The development of microbe-explicit models is a very promising avenue for avoiding such inconsistencies and obtaining more accurate soil organic carbon (SOC) predictions.
However, these models still suffer from uncertain parameterization due to the lack of data and the high variability in microbial responses at the ecosystem scale.
These issues are especially true in carbon-rich northern high-latitude soils that are most vulnerable to large SOC loss with global change.
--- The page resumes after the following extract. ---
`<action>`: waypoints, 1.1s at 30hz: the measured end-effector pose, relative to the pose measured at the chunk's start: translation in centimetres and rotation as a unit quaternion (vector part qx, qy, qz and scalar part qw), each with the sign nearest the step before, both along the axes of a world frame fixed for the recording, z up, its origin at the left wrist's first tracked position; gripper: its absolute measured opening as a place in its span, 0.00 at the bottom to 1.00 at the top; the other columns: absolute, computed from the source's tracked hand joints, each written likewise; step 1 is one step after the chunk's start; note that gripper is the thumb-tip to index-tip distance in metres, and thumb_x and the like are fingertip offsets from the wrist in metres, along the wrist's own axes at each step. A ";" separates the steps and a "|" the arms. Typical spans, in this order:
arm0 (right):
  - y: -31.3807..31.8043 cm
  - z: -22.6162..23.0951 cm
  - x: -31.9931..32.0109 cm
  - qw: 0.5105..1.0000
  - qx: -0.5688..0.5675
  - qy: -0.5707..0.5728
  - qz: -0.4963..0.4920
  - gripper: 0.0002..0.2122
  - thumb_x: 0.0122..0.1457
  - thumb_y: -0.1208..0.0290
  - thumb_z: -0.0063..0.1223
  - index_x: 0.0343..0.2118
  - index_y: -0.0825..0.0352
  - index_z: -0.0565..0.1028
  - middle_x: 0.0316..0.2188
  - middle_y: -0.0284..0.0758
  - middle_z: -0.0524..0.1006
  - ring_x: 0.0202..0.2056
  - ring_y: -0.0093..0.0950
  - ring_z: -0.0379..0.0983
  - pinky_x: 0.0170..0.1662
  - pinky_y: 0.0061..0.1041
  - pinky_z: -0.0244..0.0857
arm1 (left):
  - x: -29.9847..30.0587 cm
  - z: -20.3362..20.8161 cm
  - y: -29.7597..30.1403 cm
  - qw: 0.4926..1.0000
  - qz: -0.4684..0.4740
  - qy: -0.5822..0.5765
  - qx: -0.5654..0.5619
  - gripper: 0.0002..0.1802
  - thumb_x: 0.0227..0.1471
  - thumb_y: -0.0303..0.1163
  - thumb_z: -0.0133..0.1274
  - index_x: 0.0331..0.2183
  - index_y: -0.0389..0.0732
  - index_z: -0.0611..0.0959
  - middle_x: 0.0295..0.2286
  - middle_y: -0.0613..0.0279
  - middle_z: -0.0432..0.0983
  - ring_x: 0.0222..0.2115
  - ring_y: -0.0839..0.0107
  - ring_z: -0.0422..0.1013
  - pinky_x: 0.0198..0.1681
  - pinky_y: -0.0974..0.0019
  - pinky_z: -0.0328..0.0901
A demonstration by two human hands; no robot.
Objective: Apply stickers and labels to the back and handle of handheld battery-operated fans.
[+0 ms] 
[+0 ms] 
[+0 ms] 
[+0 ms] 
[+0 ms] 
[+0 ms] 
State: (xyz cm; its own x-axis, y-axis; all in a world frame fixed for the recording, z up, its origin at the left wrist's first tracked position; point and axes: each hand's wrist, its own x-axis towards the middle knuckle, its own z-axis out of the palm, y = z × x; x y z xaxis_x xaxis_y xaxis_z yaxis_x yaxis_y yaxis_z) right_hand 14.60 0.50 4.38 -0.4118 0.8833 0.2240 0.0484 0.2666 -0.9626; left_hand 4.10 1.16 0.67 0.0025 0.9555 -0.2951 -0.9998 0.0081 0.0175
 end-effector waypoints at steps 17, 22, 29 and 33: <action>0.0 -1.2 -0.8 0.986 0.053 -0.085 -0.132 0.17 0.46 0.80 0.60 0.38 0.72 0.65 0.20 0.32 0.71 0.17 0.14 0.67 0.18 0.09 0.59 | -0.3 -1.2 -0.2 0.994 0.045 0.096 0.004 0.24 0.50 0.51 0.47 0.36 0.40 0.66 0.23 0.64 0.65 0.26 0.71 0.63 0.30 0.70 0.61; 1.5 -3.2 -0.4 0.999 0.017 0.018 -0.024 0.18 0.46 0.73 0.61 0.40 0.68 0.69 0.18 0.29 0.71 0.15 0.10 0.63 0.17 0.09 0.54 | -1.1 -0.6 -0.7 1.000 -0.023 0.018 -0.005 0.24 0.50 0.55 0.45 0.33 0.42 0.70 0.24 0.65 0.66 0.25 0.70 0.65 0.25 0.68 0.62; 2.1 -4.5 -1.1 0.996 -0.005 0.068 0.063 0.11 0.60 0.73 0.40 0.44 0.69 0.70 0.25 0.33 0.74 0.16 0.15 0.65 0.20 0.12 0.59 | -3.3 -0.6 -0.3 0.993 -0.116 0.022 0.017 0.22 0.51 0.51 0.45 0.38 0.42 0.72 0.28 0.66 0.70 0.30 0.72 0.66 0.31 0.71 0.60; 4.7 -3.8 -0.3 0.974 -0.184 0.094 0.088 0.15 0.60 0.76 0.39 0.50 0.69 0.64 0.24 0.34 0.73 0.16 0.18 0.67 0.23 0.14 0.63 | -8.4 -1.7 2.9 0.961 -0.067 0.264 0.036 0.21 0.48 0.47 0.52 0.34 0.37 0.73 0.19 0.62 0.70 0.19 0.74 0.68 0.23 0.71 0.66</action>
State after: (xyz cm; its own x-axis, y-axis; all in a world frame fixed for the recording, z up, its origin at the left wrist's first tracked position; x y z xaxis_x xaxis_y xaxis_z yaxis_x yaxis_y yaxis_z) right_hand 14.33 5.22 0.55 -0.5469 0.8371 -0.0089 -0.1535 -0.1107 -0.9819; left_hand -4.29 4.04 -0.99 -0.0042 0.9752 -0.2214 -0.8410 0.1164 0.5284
The variability in microbial response at the ecosystem scale is rooted in intricate microscale eco-evolutionary adaptive processes, namely evolution, dispersal, and filtering of community diversity.
The diversity in microbiomes, resulting from past selection, influences present adaptive capacity and is referred to as the contingency effect.
The GAMEchange project will harness a recent surge of novel microbial genomic data in order to parameterize a new generation of biogeochemical model that accounts for the effect of microbial adaptation on SOC, including contingency effects.
GAMEchange will couple the genome-parameterized microscale microbial model with a vegetation land model using a novel emulation approach. This novel coupled model will allow us to compare the 2100 SOC predictions with and without microbial adaptation.
This project will produce the first coupled soil microbe-land model parameterized with genomic data, laying the foundation for more realistic microbial models for IPCC climate projections.